MaveHGVS compliance for nonsense mutations #202

Closed jstone-uw closed 1 month ago

jstone-uw commented 1 month ago
jstone-uw commented 1 month ago

I've confirmed that the current validation code rejects HGVS strings containing *.

jstone-uw commented 1 month ago

In the current database, there are 48,722 variants in 6 published score sets, plus 731 variants in 4 unpublished score sets, whose hgvs_pro string contains an asterisk.

select * from variants v, scoresets ss
where
  (v.hgvs_pro like '%*]%' or v.hgvs_pro like '%*;%' or v.hgvs_pro like '%*' or v.hgvs_pro like '%.*%')
  and v.scoreset_id=ss.id
  and ss.published_date is not null;

There is also one variant (urn:mavedb:00000062-a-1#107) that uses the asterisk in a different way: p.Asn234Thrfs*5. This looks invalid to me, and maybe it's a typo.

select * from variants v, scoresets ss
where
  v.hgvs_pro like '%*%'
  and not (v.hgvs_pro like '%*]%' or v.hgvs_pro like '%*;%' or v.hgvs_pro like '%*' or v.hgvs_pro like '%.*%')
  and v.scoreset_id=ss.id
  and ss.published_date is not null;

I haven't spotted variants using single-character amino acid codes, but a full re-validation of existing variant strings might be worthwhile.

The rest of the score sets correctly use Ter in hgvs_pro strings. Valid asterisk are present in hgvs_nt and hgvs_splice strings.

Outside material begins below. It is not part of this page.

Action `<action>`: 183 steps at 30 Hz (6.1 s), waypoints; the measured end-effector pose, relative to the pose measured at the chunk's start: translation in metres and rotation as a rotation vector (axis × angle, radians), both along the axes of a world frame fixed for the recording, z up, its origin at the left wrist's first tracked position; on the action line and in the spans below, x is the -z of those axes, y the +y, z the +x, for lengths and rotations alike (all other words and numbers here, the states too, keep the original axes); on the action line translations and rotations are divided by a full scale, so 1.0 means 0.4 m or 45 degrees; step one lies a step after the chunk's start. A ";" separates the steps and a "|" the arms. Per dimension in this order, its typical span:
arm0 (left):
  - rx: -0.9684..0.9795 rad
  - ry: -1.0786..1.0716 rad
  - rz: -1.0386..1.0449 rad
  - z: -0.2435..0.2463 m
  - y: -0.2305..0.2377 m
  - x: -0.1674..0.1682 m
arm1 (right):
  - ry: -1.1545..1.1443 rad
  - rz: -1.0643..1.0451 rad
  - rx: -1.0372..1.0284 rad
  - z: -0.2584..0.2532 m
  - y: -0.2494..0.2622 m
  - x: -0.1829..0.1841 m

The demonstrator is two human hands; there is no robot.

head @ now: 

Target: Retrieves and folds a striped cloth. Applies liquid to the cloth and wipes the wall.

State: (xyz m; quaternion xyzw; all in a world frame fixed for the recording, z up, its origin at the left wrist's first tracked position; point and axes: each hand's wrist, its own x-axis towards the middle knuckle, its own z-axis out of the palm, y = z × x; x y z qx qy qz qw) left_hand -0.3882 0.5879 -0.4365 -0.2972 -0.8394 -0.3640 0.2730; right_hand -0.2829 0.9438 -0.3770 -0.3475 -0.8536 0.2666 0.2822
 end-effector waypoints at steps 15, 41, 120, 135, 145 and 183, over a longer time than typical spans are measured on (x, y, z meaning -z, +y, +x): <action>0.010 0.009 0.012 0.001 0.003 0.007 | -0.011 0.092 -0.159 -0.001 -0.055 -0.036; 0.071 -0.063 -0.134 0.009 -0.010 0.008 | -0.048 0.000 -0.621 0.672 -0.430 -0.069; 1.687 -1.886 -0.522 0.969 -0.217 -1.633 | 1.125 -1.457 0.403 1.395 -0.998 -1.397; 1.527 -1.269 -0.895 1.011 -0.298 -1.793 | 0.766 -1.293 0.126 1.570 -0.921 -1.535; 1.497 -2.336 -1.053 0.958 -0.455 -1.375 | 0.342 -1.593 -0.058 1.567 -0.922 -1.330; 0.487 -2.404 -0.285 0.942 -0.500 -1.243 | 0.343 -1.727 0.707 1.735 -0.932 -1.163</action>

jstone-uw commented 1 month ago

I propose we correct this manually by running

update variants v
set hgvs_pro=replace(hgvs_pro, '*', 'Ter')
where
  v.hgvs_pro like '%*]%' or v.hgvs_pro like '%*;%' or v.hgvs_pro like '%*' or v.hgvs_pro like '%.*%';

This has been run on the staging server and affected 49,453 rows as expected.

We can then edit the odd variant (typo?) urn:mavedb:00000062-a-1#107 manually after determining what it should be.